> _PROBLEM TO WORK ON_: After locating the line that contains "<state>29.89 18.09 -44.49" in the listing below, write out that line and every following line exactly, with no other output.

----

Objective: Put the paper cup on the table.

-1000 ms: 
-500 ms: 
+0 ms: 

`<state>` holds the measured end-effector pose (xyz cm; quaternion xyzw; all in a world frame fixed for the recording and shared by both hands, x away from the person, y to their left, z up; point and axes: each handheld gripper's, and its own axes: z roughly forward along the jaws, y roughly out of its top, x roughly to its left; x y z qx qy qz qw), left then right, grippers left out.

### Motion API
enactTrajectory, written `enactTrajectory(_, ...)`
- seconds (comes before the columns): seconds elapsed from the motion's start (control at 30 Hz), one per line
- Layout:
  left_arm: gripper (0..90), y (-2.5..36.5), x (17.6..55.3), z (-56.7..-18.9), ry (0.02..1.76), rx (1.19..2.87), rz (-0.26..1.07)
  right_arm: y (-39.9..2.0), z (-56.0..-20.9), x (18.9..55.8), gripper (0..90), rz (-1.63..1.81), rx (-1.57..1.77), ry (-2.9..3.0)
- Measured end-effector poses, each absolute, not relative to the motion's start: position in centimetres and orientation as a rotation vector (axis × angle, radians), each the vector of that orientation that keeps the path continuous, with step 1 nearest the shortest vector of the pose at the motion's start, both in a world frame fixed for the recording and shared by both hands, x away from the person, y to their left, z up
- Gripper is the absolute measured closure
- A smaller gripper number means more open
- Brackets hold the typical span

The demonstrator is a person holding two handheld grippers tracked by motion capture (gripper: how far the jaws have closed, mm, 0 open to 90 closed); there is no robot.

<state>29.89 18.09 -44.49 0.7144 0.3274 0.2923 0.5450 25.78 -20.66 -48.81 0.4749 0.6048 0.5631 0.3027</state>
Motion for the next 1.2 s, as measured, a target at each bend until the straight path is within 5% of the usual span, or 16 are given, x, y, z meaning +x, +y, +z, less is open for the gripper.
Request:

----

> _TASK ANSWER_:
<state>29.89 18.09 -44.49 0.7144 0.3274 0.2923 0.5450 25.78 -20.66 -48.81 0.4749 0.6048 0.5631 0.3027</state>
Motion for the next 1.2 s, as measured, a target at each bend until the straight path is within 5% of the usual span, or 16 are given, x, y, z meaning +x, +y, +z, less is open for the gripper.
Request:

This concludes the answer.